The tourism recovery has hit a plateau
Tourism has been a beacon of light in New Zealand’s economic recovery from the COVID-19 pandemic. International tourist arrivals climbed over 2022, rebounding to 68% of pre-pandemic (same month in 2019) levels in December 2022. However, more recent data from Stats NZ suggests that this rebound is beginning to stagnate.
Rapid tourism revival too good to last
The recovery of tourism arrivals has tracked even better than we had expected as the borders started to reopen. In the December 2022 quarter, tourist arrivals totalled 752,800, 47% higher than we had predicted in our February 2022 forecasts (see Chart 1). However, performance varied across different markets –arrivals from North America were over 250% higher than expected, but arrivals from China were 61% lower.
The strong recovery over 2022 presented its own challenges, with a flood of tourists arriving amid acute labour shortages in the tourism sector and the wider economy. Annual Infometrics estimates indicate that employment in the tourism sector fell 37%pa over the year to March 2021 (so from April 2020, as COVID-19 hit), and recovered only slightly, by 4.3%pa, over the year to March 2022 as borders were starting to open.
In December 2022, Stuff reported that hotels across the country were short over 2,500 workers, and that restaurants and bars would need an additional 30,000 workers for the summer season.
A shortage of staff makes for a poorer visitor experience, including delays in service, difficulty booking rooms and activities, and being met with a much more tired, thinly stretched frontline of workers. A poorer experience can also dampen future demand for travel to New Zealand, if a view of a poorer experience becomes common. Given the economic boost provided by returning tourism, a labour shortage that significantly downgrades the visitor experience came at just the wrong time.
Three key causes for recent tourism recovery stagnation
Coming into 2023, we are finding that tourism arrivals are veering away from the previously fantastic recovery runway. After peaking at 68% of pre-pandemic levels in December 2022, total arrivals have since dropped to 64% of pre-pandemic levels in February 2023 (see Chart 2).
Australian arrivals fell from 85% of pre-pandemic levels in December, to 77% in February. Arrival numbers from other key markets, including North America and North Asia, are also plateauing. We believe that this stagnation has three key components: deteriorating economic activity worldwide, the end of pent-up travel demand, and an acute lack of visitors from China.
Household budgets squeezed by rising interest rates and rampant inflation is not an issue unique to New Zealand. Monetary tightening has yet to reach its peak in the United States and Eurozone, and headline inflation remains above 4%pa across most major economies. This worldwide cost-of-living crisis, coupled with the fact that New Zealand is one of the furthest, most expensive travel destinations for households overseas, means we are among the first to be cut when travel budgets and discretionary spending are tightened. The outlook for global GDP growth remains fairly weak, with a softening or plateauing in 2024 expected across North America and the Asia Pacific. More limited household spending means we can expect a much more subdued path for tourism recovery in the coming months.

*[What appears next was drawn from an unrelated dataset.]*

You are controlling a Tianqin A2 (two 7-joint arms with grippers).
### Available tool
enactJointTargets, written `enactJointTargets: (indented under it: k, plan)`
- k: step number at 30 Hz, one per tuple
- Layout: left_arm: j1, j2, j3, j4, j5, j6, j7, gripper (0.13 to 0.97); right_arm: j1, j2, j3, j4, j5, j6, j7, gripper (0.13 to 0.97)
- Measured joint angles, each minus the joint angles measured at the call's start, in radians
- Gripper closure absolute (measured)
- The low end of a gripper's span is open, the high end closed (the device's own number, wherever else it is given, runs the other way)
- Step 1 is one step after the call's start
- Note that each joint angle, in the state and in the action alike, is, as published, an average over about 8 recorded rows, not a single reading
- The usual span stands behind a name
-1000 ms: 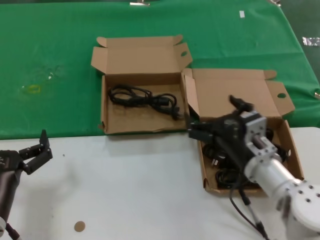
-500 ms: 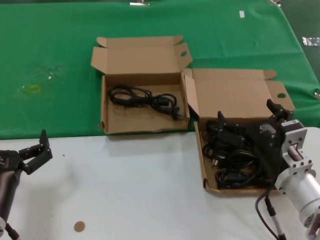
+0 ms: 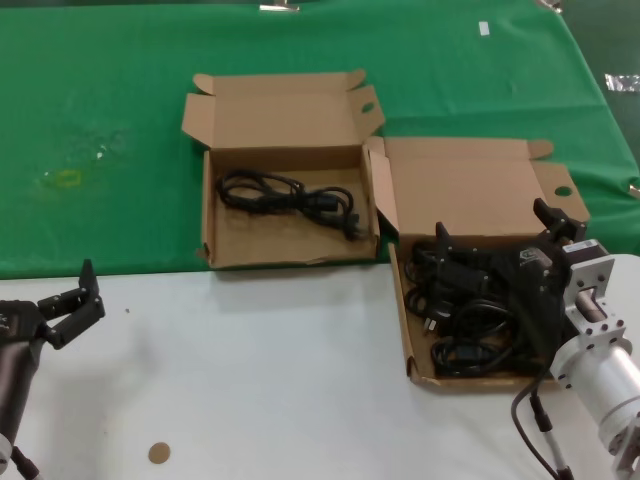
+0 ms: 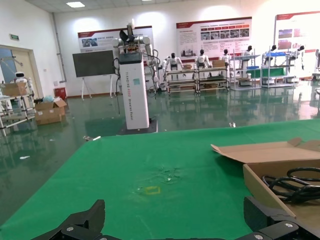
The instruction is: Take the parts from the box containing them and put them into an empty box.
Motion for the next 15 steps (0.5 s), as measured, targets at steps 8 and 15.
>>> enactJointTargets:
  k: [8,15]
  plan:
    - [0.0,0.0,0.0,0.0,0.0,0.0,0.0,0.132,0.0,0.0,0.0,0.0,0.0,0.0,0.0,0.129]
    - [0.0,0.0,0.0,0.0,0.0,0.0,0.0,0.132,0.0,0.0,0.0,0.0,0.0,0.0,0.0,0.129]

After two years of closed borders and virtually no international tourism, the reopening of the borders in 2022 also unlocked saved travel funds that households around the world were able to accumulate over the COVID-19 pandemic. This saved up cash, and a desire to travel again after many missed trips and cancelled plans, will have bolstered the start of the tourism revival. This release of pent-up demand is the same as what occurred locally after Level 4 lockdowns ended – hardware and electronics stores, and takeaways stores, saw themselves overwhelmed with customers in a burst immediately after restrictions were lifted.

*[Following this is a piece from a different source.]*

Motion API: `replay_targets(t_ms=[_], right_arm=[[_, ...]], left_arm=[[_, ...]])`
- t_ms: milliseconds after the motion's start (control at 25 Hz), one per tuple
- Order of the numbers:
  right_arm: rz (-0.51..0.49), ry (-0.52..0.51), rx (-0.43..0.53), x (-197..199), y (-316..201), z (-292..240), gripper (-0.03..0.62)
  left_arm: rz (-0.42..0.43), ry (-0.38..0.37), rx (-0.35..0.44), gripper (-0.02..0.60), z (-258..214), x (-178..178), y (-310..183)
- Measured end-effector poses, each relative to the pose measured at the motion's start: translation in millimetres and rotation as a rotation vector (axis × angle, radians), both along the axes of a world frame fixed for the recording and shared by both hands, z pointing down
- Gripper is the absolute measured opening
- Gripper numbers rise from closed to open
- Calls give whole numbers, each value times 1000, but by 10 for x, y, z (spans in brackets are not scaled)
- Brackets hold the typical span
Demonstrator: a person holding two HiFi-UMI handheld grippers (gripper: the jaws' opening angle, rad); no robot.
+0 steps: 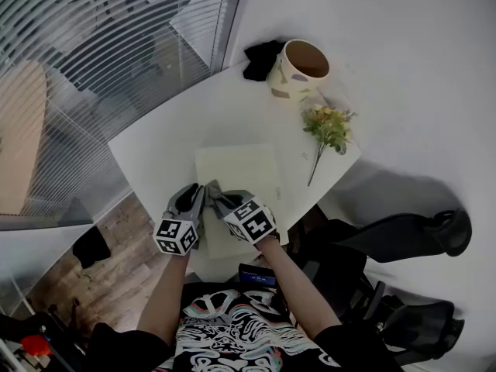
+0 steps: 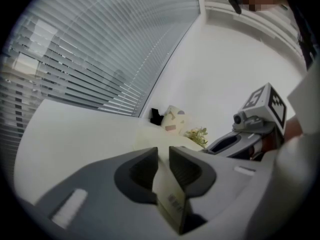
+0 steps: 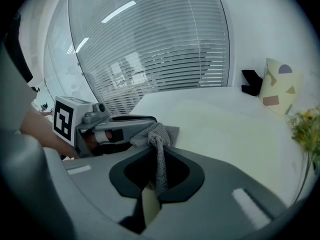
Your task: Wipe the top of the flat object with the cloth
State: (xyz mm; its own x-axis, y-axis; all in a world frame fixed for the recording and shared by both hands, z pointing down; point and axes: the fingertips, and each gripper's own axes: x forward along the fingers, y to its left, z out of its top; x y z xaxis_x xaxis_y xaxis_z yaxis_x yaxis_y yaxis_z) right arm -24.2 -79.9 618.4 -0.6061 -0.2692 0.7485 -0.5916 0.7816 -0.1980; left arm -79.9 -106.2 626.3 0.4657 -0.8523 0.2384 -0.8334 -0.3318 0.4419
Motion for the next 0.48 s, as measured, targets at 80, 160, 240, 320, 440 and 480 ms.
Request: replay_targets(t_ms=[80,160,240,320,440,480], right_arm=[[6,-1,-7,-6,-36,4,18],[10,-1,-12,-17,-69,0,18],[13,-1,-15,-26,-103,-4,17],[18,-2,-16,-33,-138,-7,17],[25,-2,-17,-46,-191,-11,17],[28,-2,-19,-51,-208,-10,17]], left_arm=[[2,-1,0,117,2,-1,-1],[3,-1,-1,115,0,-4,2],[3,0,-1,115,-4,-6,5],[4,4,-2,114,-5,-4,9],[3,4,0,112,-9,-3,14],[3,2,1,112,-9,-4,15]])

The absence of Chinese tourism has also been problematic for inbound arrival numbers, with the number of visitors from China at just 8% of pre-pandemic levels in February 2023. Despite the reopening of Chinese borders at the start of this year, recovery has been slowed drastically by delays in passport renewals and a lack of flight capacity. CNBC reported in March that an improvement in domestic tourism offerings during the country’s three years of border closure has made international travel a lower priority for Chinese tourists.
Prior to the pandemic, China made up around 10% of total arrivals over a year. So far in 2023, China has represented just 2%. A particularly sluggish path for Chinese tourism has hampered the overall recovery of arrival numbers deeply. As an example, a return by Chinese tourism to just a quarter of pre-pandemic levels in February would have meant an additional 8,500 tourists over the month (taking the proportion of pre-pandemic levels up to 74%).
The importance of tourism
Tourism is a crown jewel in New Zealand’s economy, fortifying various industries, including retail trade, accommodation, and recreation services. Over the year to March 2018, tourism represented 4.3% of New Zealand’s GDP. By March 2022, this proportion had fallen to 2.8%. As the tourism recovery falters in tandem with New Zealand heading into a recession, we expect industries supported by tourism will face an even more precipitous drop in activity than they would have otherwise. Looking to the year ahead, it is apparent that our tourism sector will have to find innovative ways to stay top-of-mind for households overseas.